How geospatial innovation can boost your GDP and grow a stronger economy
With many nations facing economic recession due to reduced activity during lockdowns in the wake of the COVID-19 pandemic, governments around the world will be looking for ways to kickstart economic growth by facilitating digital innovation.
Developing and expanding your country’s use of geospatial data offers an opportunity to invest in your county’s future by laying a solid geospatial foundation.
To find out how geospatial data can grow your nation’s economy, download our latest report on seeing your nation's potential.
Establishing a digital basemap can increase economic growth
A geospatial maturity assessment can provide an investment roadmap that governments can use to grow their economies. For example, establishing a digital basemap can help secure property ownership and land rights, which are vital for core functions of the state and economy. Families are more economically active and have fewer children when they have land rights. When ownership of land and proper addressing can be established, the state can collect tax and individuals can apply for mortgages and loans.
According to the World Bank, only 30 percent of the world’s population has legally registered rights to their property and homes meaning huge portions of the global population don’t have proper land rights, locking them out of employment and making it difficult to borrow money and start businesses.
In the UK, the value of geospatial data and its power to unlock economic growth has been recognised by the creation of the Geospatial Commission, of which Ordnance Survey is a partner body. One of the Commission’s first projects was to provide a £130 million per year boost to the UK economy by expanding access to Ordnance Survey’s Public Sector Geospatial Agreement (PSGA). This allows start-ups and other commercial businesses to access Ordnance Survey’s core geospatial product, MasterMap, providing the private sector with the same access to a world-class geospatial product enjoyed by public sector agencies free at the point of use.
The Geospatial Commission believes that geospatial data could unlock £11 billion worth of economic growth in the private sector per year in total. The UK now has in place a geospatial strategy that sets out priorities and a roadmap to 2025.

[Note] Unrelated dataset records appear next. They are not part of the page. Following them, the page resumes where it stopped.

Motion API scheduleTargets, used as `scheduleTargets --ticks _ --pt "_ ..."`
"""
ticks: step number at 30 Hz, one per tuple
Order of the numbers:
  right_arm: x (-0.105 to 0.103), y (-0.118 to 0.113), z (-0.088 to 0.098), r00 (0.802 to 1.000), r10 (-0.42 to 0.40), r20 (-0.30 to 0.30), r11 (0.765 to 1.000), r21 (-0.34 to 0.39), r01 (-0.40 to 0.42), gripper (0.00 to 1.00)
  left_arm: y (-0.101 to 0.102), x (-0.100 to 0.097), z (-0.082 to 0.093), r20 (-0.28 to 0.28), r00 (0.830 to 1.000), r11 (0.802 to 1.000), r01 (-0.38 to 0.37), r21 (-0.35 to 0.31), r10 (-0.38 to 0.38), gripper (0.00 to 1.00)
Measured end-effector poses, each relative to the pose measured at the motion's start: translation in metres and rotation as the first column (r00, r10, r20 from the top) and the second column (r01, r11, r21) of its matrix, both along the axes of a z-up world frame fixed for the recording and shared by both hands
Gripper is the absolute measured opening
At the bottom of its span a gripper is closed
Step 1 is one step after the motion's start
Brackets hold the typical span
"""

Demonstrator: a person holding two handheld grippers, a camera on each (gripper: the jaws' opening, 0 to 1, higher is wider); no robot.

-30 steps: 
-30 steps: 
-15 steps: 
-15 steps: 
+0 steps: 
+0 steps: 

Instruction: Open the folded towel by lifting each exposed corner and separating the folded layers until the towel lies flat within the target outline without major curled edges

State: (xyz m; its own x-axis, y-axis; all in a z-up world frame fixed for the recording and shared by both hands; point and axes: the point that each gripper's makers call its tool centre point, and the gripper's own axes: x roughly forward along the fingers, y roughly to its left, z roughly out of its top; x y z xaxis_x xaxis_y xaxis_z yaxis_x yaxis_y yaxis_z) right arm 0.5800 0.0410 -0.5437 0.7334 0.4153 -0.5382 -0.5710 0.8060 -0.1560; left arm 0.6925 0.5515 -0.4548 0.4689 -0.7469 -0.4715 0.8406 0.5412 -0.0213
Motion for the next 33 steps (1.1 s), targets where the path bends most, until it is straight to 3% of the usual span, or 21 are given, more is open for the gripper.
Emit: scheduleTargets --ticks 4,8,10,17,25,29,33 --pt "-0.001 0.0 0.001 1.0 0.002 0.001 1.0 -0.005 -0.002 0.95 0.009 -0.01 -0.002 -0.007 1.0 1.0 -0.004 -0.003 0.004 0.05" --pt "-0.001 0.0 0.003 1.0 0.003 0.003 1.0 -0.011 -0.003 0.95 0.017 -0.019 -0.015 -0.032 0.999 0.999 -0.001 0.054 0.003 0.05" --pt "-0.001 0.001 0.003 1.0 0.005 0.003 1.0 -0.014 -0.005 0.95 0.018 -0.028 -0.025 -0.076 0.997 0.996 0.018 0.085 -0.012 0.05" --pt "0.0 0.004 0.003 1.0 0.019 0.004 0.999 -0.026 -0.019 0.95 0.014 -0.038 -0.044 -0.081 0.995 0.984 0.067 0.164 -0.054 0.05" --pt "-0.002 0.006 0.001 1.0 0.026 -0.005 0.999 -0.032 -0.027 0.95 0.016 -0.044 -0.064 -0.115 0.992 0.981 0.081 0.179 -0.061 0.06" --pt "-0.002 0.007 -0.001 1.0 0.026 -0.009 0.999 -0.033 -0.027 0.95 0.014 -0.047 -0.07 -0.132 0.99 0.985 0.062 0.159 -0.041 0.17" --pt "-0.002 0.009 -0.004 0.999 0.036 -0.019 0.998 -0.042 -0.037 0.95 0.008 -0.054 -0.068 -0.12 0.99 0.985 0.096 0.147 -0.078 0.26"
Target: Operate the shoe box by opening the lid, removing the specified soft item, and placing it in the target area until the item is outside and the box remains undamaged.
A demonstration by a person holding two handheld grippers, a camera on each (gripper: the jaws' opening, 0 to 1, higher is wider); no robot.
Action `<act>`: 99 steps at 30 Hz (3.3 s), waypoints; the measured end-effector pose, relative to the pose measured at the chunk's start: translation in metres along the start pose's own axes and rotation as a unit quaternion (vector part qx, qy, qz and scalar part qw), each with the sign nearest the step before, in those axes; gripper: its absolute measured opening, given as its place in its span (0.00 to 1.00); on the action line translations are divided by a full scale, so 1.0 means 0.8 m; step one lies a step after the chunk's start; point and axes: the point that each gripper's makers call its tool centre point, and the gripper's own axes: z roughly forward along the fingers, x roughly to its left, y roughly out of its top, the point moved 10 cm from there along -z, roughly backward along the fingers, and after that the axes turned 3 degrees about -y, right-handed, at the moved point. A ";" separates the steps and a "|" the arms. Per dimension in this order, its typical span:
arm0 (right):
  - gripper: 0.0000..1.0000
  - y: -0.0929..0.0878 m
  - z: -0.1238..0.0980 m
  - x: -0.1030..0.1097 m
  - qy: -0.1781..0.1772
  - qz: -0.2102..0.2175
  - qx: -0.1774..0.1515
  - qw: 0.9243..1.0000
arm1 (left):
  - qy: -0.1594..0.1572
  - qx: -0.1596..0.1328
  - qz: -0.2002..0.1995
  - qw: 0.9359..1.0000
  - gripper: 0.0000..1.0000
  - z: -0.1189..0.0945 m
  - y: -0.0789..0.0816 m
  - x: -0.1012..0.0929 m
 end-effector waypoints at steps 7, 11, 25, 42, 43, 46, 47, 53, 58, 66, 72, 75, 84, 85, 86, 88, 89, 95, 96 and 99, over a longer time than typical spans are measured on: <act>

Using geospatial data in the extraction industry
Ordnance Survey works with other countries and their mapping agencies to drive economic growth internationally too. As part of this, we offer the commercial service of carrying out a geospatial maturity assessment for national governments. This gives them a clear picture of how sophisticated their geospatial ecosystem is currently, and what they need to do to achieve their goals. In Ethiopia, Ordnance Survey led an interactive workshop for delegates from a number of African ministries to explain how the effective use of accurate geospatial information could benefit the mining industry.
Ethiopia is a country looking to expand and maximise its land use with potential to tap further into its extraction industry to support economic growth. Ordnance Survey experience and expertise helped to illustrate how a national location strategy – in the context of the extractive market – could benefit the nation. With a population set to double within 25 years, the need to use land effectively in Ethiopia has never been stronger. The project raised awareness of how accurate information about land boundaries and ownership and effective governance could attract overseas investment for the benefit of local people.